▸ **Aim of the exercise**: Once the data has been read, restate all of it exactly.

▸ **Supplied information**:
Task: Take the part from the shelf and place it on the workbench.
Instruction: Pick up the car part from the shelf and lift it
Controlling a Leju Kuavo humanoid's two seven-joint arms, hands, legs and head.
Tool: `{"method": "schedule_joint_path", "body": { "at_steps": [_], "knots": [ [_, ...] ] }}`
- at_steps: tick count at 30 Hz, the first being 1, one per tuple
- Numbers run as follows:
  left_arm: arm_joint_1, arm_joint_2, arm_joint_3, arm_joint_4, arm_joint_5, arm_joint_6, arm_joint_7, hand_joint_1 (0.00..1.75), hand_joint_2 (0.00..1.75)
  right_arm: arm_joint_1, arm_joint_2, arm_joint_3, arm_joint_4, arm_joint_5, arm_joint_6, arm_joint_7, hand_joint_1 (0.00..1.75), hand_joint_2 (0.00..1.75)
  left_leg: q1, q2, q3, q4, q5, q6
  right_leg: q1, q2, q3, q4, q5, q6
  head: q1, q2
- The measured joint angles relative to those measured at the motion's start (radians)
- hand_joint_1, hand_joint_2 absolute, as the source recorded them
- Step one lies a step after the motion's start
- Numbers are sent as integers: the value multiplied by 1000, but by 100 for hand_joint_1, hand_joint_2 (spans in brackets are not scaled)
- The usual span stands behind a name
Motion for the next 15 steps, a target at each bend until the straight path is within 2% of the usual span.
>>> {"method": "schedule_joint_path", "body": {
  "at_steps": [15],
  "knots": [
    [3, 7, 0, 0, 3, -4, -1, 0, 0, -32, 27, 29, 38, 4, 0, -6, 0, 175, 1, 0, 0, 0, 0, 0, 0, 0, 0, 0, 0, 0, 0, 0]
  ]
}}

▸ **Solution to this exercise**:
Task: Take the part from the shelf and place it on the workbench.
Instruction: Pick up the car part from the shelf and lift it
Controlling a Leju Kuavo humanoid's two seven-joint arms, hands, legs and head.
Tool: `{"method": "schedule_joint_path", "body": { "at_steps": [_], "knots": [ [_, ...] ] }}`
- at_steps: tick count at 30 Hz, the first being 1, one per tuple
- Numbers run as follows:
  left_arm: arm_joint_1, arm_joint_2, arm_joint_3, arm_joint_4, arm_joint_5, arm_joint_6, arm_joint_7, hand_joint_1 (0.00..1.75), hand_joint_2 (0.00..1.75)
  right_arm: arm_joint_1, arm_joint_2, arm_joint_3, arm_joint_4, arm_joint_5, arm_joint_6, arm_joint_7, hand_joint_1 (0.00..1.75), hand_joint_2 (0.00..1.75)
  left_leg: q1, q2, q3, q4, q5, q6
  right_leg: q1, q2, q3, q4, q5, q6
  head: q1, q2
- The measured joint angles relative to those measured at the motion's start (radians)
- hand_joint_1, hand_joint_2 absolute, as the source recorded them
- Step one lies a step after the motion's start
- Numbers are sent as integers: the value multiplied by 1000, but by 100 for hand_joint_1, hand_joint_2 (spans in brackets are not scaled)
- The usual span stands behind a name
Motion for the next 15 steps, a target at each bend until the straight path is within 2% of the usual span.
>>> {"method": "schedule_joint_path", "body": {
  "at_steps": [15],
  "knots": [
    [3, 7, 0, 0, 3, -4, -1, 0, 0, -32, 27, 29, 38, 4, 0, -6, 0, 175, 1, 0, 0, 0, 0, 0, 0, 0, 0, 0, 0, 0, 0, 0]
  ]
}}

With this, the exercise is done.